The protein kinase ataxia telangiectasia mutated (ATM) is a constituent of the phosphatidylinositol 3-kinase-related kinase (PIKK) family, exerting a pivotal influence on diverse cellular processes, notably the signaling of double-strand DNA breaks (DSB) and stress response. The dysregulation of ATM is implicated in the pathogenesis of cancer and other diseases such as neurodegeneration. Hence, ATM is deemed a promising candidate for potential therapeutic interventions across a spectrum of diseases. Presently, while ATM small molecule inhibitors are not commercially available, various selective inhibitors have progressed to the clinical research phase. Specifically, AZD1390, WSD0628, SYH2051, and ZN-B-2262 are under investigation in clinical studies pertaining to glioblastoma multiforme and advanced solid tumors, respectively. In this Perspective, we encapsulate the structure, biological functions, and disease relevance of ATM. Subsequently, we concentrate on the design concepts and structure-activity relationships (SAR) of ATM inhibitors, delineating potential avenues for the development of more efficacious ATM-targeted inhibitors.

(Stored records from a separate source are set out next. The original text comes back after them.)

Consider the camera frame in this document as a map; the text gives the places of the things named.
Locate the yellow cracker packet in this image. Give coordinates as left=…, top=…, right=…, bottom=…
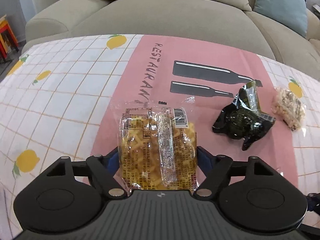
left=112, top=96, right=198, bottom=192

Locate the beige fabric sofa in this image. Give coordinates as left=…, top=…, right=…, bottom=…
left=25, top=0, right=319, bottom=79

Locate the clear nut bar packet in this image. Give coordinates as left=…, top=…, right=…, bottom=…
left=272, top=87, right=306, bottom=131

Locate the teal cushion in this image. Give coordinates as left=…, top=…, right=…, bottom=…
left=254, top=0, right=308, bottom=37

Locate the dark green snack packet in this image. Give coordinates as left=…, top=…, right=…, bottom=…
left=212, top=81, right=276, bottom=151

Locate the red stool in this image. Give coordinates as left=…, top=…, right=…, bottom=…
left=0, top=15, right=19, bottom=62

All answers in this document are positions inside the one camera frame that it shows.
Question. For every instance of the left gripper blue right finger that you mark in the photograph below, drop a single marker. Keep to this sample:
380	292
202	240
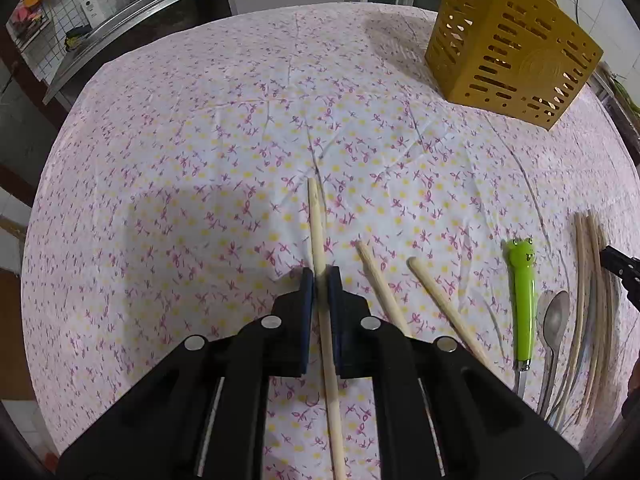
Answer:
335	301

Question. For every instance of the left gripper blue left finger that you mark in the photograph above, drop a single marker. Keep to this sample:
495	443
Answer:
306	304

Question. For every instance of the thick wooden chopstick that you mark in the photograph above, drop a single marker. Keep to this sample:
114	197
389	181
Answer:
382	289
447	309
333	411

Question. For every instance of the metal spoon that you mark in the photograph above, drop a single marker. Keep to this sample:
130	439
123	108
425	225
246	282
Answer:
553	329

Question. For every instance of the green frog handle utensil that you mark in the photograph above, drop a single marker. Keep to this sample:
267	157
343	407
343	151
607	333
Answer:
521	256

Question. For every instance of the floral pink tablecloth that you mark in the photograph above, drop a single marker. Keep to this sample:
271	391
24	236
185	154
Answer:
171	228

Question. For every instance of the yellow perforated utensil holder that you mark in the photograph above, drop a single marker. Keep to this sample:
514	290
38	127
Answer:
525	59

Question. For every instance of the white soap bottle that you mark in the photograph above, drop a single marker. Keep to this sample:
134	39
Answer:
93	12

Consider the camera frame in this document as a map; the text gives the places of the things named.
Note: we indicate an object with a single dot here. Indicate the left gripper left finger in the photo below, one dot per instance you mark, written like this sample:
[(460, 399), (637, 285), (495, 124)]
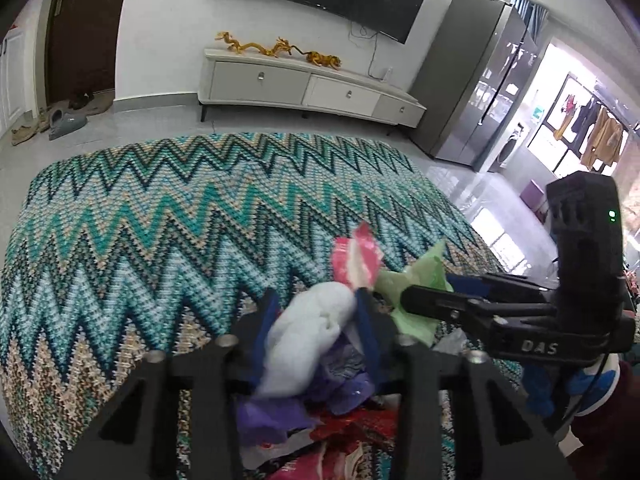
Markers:
[(135, 434)]

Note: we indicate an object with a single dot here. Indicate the brown door mat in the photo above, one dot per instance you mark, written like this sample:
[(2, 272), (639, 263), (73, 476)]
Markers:
[(93, 103)]

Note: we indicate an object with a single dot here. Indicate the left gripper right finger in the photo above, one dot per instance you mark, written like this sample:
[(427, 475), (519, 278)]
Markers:
[(495, 437)]

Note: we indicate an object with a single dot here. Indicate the pink plastic bag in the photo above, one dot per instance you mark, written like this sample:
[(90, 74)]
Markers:
[(356, 259)]

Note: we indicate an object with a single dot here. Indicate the dark red sleeve forearm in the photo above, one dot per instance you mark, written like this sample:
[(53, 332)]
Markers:
[(609, 436)]

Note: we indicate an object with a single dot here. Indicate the purple stool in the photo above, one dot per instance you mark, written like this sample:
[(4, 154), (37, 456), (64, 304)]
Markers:
[(533, 196)]

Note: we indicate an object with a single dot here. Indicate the right blue white gloved hand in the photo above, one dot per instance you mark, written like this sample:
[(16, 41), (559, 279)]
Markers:
[(593, 386)]

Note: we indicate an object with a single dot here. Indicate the green paper wrapper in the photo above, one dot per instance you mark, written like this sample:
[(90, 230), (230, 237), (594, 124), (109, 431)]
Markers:
[(407, 292)]

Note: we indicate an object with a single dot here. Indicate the grey slipper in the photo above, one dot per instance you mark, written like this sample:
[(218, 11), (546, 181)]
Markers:
[(64, 122)]

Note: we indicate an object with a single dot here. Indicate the purple plastic bag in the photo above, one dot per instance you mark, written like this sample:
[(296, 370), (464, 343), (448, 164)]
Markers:
[(340, 385)]

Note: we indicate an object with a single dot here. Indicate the dark brown entrance door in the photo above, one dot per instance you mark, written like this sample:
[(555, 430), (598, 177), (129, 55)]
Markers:
[(81, 48)]

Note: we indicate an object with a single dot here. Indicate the red snack bag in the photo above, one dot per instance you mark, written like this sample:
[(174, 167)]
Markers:
[(358, 445)]

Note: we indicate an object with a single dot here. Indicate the washing machine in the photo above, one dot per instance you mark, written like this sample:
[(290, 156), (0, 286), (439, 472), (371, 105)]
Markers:
[(515, 140)]

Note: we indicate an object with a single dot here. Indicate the white tv cabinet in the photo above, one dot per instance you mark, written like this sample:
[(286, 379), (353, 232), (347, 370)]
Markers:
[(228, 78)]

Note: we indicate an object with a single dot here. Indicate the white plastic bag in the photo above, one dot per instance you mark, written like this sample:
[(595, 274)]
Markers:
[(305, 330)]

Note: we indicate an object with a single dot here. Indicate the zigzag patterned rug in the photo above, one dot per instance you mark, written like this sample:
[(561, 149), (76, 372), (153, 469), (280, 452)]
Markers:
[(162, 245)]

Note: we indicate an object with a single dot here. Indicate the grey refrigerator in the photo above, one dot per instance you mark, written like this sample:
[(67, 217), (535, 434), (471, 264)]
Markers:
[(477, 65)]

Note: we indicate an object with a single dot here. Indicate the golden dragon ornament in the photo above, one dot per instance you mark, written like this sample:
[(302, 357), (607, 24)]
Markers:
[(281, 46)]

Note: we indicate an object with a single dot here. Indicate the white shoe cabinet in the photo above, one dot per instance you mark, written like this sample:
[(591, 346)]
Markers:
[(12, 78)]

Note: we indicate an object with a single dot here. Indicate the beige shoes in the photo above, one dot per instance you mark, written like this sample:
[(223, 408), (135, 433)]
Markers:
[(26, 132)]

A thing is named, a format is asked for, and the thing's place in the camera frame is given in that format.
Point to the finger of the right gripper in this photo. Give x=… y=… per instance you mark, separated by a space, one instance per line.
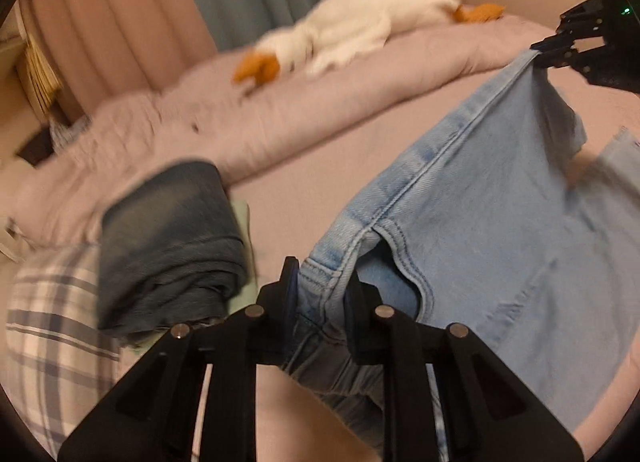
x=554 y=44
x=558 y=60

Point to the dark clothes at headboard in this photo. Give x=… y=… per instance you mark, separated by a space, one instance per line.
x=51 y=140

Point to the mauve quilted duvet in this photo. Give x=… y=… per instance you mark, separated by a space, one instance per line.
x=243 y=130

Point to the plaid checked pillow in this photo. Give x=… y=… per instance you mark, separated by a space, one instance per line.
x=59 y=364

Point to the folded dark blue jeans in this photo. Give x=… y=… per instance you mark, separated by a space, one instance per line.
x=171 y=252

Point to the yellow hanging fabric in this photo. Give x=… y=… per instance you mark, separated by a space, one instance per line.
x=40 y=82

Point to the light blue denim pants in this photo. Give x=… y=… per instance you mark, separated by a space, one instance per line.
x=477 y=222

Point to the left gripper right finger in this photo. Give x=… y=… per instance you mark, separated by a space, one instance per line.
x=445 y=387

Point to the white goose plush toy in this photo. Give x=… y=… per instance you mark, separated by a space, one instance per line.
x=336 y=32

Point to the pink curtain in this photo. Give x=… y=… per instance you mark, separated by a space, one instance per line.
x=103 y=48

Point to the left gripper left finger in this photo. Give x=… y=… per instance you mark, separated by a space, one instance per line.
x=192 y=396

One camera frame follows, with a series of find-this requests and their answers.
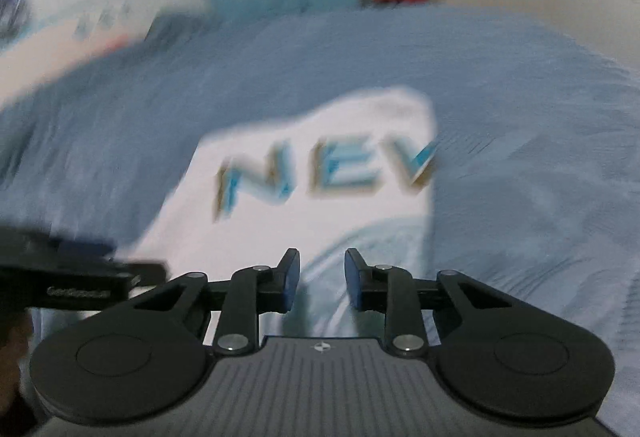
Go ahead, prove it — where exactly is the white t-shirt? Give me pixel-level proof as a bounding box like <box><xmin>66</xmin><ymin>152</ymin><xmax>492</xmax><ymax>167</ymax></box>
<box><xmin>29</xmin><ymin>86</ymin><xmax>442</xmax><ymax>368</ymax></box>

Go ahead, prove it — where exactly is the blue white headboard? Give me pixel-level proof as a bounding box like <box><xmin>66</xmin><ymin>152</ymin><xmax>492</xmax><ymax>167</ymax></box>
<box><xmin>1</xmin><ymin>0</ymin><xmax>156</xmax><ymax>61</ymax></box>

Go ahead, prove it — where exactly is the blue bedspread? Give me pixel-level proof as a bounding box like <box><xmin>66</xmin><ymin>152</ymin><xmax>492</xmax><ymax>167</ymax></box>
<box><xmin>0</xmin><ymin>3</ymin><xmax>640</xmax><ymax>437</ymax></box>

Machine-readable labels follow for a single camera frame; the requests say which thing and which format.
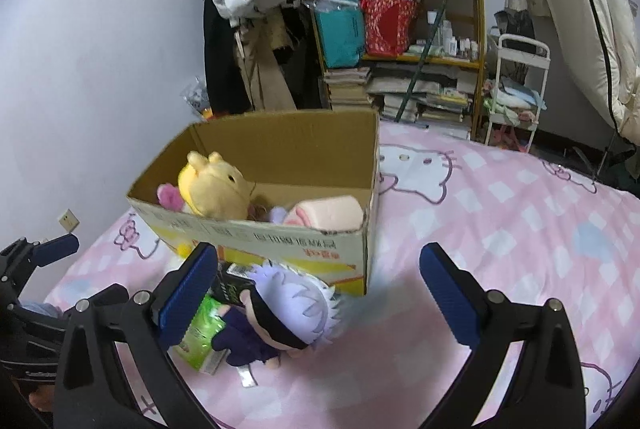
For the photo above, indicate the plastic bag of toys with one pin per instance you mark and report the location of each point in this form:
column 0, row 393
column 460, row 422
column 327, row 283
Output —
column 195, row 95

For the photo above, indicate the red patterned bag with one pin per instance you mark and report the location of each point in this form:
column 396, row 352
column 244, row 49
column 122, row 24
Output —
column 387, row 24

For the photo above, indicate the pink hello kitty blanket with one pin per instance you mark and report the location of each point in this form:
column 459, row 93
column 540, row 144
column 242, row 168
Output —
column 455, row 235

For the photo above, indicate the purple haired doll plush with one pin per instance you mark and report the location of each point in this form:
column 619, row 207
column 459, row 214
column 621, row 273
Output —
column 287, row 312

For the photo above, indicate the pink bear plush keychain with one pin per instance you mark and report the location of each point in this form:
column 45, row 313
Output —
column 169, row 197

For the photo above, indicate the small black box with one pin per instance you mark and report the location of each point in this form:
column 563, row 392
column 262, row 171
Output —
column 230, row 281

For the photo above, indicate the black hanging coat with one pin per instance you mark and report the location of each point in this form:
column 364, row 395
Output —
column 224, row 83

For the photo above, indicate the green pole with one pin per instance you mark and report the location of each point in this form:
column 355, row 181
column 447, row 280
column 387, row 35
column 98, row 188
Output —
column 422, row 59

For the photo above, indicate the pink swirl roll plush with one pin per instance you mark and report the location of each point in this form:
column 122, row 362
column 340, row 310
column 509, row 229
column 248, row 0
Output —
column 330, row 214

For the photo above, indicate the cardboard box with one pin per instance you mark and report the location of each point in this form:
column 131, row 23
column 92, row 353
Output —
column 286, row 157

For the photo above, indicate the green tissue pack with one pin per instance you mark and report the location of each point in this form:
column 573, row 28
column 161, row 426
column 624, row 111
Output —
column 196, row 347

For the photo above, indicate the white rolling cart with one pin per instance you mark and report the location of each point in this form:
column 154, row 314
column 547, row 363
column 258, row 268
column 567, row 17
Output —
column 515, row 98

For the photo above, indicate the wall power socket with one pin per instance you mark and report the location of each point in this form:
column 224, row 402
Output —
column 68, row 221

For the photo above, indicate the beige trousers hanging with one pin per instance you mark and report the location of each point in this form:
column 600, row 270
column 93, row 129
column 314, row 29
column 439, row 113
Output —
column 256, row 39

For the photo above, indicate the wooden bookshelf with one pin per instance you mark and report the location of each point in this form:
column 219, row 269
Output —
column 468, row 25

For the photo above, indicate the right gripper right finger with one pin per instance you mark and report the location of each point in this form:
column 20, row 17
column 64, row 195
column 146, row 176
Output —
column 546, row 389

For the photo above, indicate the teal bag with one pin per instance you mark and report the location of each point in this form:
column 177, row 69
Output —
column 341, row 31

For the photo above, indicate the yellow dog plush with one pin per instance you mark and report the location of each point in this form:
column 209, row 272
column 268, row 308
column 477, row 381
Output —
column 212, row 188

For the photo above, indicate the white fluffy yellow pompom keychain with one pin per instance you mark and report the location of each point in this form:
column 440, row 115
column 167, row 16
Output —
column 182, row 248

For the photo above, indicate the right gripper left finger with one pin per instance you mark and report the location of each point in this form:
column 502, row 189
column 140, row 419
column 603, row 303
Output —
column 92, row 389

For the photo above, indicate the person left hand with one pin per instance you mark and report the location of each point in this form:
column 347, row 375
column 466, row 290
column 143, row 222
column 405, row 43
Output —
column 42, row 398

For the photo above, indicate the stack of books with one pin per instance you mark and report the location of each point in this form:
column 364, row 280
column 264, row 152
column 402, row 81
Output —
column 347, row 87

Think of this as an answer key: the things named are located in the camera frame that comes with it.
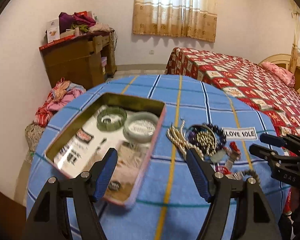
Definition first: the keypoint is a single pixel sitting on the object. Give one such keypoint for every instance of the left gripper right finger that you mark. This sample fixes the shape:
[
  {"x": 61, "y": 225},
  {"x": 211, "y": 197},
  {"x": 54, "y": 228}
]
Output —
[{"x": 254, "y": 218}]

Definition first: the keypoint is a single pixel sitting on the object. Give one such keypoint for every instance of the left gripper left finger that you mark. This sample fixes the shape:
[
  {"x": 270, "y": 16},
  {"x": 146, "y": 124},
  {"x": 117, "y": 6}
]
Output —
[{"x": 49, "y": 217}]

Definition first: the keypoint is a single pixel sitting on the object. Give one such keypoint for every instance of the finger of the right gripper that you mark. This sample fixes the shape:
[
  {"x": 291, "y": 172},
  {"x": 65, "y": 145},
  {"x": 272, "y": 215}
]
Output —
[
  {"x": 268, "y": 155},
  {"x": 288, "y": 141}
]

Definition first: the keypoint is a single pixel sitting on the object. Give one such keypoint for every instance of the pale jade bangle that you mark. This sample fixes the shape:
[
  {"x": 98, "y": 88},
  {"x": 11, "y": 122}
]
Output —
[{"x": 140, "y": 127}]

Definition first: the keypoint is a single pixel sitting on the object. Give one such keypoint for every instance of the love sole label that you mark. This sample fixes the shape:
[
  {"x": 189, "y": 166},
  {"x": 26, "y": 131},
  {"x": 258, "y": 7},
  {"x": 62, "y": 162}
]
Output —
[{"x": 241, "y": 134}]

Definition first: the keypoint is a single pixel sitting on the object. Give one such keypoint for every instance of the red pendant charm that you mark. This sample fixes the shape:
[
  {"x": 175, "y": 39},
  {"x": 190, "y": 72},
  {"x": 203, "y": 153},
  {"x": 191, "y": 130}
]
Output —
[{"x": 233, "y": 153}]

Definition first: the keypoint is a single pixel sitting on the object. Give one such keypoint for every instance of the red patchwork bed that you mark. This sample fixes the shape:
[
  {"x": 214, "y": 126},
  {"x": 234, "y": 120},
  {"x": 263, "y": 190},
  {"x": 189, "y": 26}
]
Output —
[{"x": 244, "y": 80}]

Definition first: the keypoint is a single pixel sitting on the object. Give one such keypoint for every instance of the blue plaid tablecloth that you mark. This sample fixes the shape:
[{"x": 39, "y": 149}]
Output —
[{"x": 168, "y": 205}]

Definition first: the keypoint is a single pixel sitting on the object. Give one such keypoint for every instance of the pink pillow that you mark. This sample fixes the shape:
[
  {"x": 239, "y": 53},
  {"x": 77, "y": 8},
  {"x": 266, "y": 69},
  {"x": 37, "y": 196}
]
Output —
[{"x": 284, "y": 75}]

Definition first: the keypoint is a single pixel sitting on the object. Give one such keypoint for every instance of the wooden headboard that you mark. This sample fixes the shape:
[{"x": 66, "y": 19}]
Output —
[{"x": 284, "y": 61}]

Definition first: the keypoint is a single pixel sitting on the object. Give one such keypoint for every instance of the paper card in tin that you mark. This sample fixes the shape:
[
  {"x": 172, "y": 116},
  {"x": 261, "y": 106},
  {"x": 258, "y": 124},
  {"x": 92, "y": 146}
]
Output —
[{"x": 103, "y": 130}]

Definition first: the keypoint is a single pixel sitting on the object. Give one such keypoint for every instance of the pink metal tin box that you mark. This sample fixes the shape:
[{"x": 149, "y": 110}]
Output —
[{"x": 122, "y": 190}]

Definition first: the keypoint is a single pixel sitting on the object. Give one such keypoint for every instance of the pink clothes pile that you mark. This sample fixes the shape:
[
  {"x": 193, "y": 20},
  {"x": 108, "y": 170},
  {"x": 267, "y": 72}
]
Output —
[{"x": 59, "y": 96}]

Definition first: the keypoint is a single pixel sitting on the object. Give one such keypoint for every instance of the wooden desk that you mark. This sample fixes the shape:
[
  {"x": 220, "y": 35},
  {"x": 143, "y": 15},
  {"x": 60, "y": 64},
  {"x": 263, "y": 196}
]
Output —
[{"x": 87, "y": 60}]

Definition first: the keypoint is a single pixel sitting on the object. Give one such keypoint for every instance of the beige patterned curtain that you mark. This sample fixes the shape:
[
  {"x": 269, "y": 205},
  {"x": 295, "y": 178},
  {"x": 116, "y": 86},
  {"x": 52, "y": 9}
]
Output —
[{"x": 176, "y": 18}]

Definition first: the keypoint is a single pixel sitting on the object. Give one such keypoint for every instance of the white product box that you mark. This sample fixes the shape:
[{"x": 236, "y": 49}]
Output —
[{"x": 52, "y": 30}]

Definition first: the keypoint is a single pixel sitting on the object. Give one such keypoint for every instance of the clothes pile on desk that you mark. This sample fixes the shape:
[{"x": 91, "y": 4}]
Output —
[{"x": 81, "y": 20}]

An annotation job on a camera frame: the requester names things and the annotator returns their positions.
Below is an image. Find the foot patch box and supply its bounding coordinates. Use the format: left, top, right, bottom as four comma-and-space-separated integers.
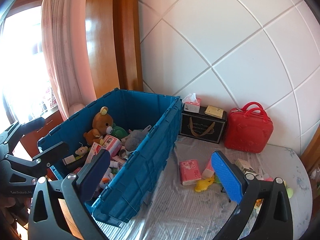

蛋白激酶共济失调毛细血管扩张突变(ATM)是磷脂酰肌醇 3-激酶相关激酶(PIKK)家族的组成部分,对多种细胞过程,特别是双链 DNA 断裂(DSB)和应激反应的信号转导,发挥着关键影响。ATM 的失调与癌症和其他疾病(如神经退行性疾病)的发病机制有关。因此,ATM 被认为是一系列疾病中潜在治疗干预的有前途的候选物。目前,虽然 ATM 小分子抑制剂尚未商业化,但各种选择性抑制剂已进入临床研究阶段。具体而言,AZD1390、WSD0628、SYH2051 和 ZN-B-2262 分别在针对多形性胶质母细胞瘤和晚期实体瘤的临床研究中进行研究。在本观点中,我们总结了 ATM 的结构、生物学功能和疾病相关性。随后,我们专注于 ATM 抑制剂的设计理念和结构-活性关系(SAR),阐述了开发更有效的 ATM 靶向抑制剂的潜在途径。